Line by line, retype the whole listing exactly.

Data below:
* * * *

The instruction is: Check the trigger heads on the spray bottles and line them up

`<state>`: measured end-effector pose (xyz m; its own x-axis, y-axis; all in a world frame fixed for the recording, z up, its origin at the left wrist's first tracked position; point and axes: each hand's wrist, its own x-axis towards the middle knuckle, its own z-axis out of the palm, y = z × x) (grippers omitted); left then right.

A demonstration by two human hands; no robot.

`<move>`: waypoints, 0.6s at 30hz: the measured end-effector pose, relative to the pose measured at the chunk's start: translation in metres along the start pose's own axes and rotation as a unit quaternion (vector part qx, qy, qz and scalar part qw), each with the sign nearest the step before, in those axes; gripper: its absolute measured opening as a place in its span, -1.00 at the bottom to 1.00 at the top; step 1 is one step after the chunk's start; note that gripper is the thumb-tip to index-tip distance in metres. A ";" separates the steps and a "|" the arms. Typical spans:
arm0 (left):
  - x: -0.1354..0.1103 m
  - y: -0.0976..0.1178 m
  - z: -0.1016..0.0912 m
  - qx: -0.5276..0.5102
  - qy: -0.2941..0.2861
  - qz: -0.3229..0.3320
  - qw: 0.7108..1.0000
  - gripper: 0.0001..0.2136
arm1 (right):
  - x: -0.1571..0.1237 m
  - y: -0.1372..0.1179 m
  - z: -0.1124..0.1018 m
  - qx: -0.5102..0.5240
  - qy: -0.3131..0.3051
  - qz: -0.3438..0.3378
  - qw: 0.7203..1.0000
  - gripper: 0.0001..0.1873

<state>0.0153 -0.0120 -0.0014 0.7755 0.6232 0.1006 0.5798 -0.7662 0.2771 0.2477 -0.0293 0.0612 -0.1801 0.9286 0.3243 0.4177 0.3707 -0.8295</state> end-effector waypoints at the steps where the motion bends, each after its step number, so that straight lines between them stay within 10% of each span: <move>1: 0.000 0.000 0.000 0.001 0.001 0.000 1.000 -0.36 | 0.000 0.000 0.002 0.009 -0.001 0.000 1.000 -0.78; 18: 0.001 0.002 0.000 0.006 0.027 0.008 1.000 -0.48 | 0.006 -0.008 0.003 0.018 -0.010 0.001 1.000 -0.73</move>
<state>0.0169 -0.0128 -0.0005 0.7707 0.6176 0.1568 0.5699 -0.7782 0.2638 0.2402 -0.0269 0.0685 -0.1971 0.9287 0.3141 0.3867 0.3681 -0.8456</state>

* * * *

Answer space:
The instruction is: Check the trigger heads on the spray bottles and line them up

`<state>`: measured end-effector pose (xyz m; its own x-axis, y-axis; all in a world frame fixed for the recording, z up, its origin at the left wrist's first tracked position; point and axes: each hand's wrist, its own x-axis towards the middle knuckle, its own z-axis out of the palm, y = z × x) (grippers omitted); left then right.

A demonstration by two human hands; no robot.

`<move>`: waypoints, 0.6s at 30hz: the measured end-effector pose, relative to the pose measured at the chunk's start: translation in metres along the start pose's own axes and rotation as a unit quaternion (vector part qx, qy, qz and scalar part qw), each with the sign nearest the step before, in those axes; gripper: its absolute measured opening as a place in its span, -1.00 at the bottom to 1.00 at the top; step 1 is one step after the chunk's start; note that gripper is the thumb-tip to index-tip distance in metres. A ";" separates the steps and a "|" the arms. Typical spans:
arm0 (left):
  - x: -0.1354..0.1103 m
  - y: -0.0976..0.1178 m
  - z: -0.1016..0.0912 m
  - qx: -0.5276..0.5102
  - qy: -0.2941..0.2861
  - qz: -0.3229..0.3320
  - qw: 0.7108..1.0000
  - gripper: 0.0001..0.2136
arm1 (right):
  - x: -0.1571..0.1237 m
  - y: -0.1372..0.1179 m
  - z: -0.1124..0.1018 m
  - qx: -0.5102..0.5240
  - qy: -0.3131..0.3051
  - qz: -0.3438..0.3378
  - qw: 0.7203..1.0000
  - gripper: 0.0001..0.1873

<state>0.0153 -0.0120 -0.0014 0.7755 0.6232 0.1006 0.5798 -0.7662 0.2771 0.2477 -0.0293 0.0612 -0.1801 0.9286 0.3243 0.4177 0.3707 -0.8295</state> end-effector waypoints at the steps where the motion bends, each after its step number, so that straight lines between them stay within 10% of each span: <move>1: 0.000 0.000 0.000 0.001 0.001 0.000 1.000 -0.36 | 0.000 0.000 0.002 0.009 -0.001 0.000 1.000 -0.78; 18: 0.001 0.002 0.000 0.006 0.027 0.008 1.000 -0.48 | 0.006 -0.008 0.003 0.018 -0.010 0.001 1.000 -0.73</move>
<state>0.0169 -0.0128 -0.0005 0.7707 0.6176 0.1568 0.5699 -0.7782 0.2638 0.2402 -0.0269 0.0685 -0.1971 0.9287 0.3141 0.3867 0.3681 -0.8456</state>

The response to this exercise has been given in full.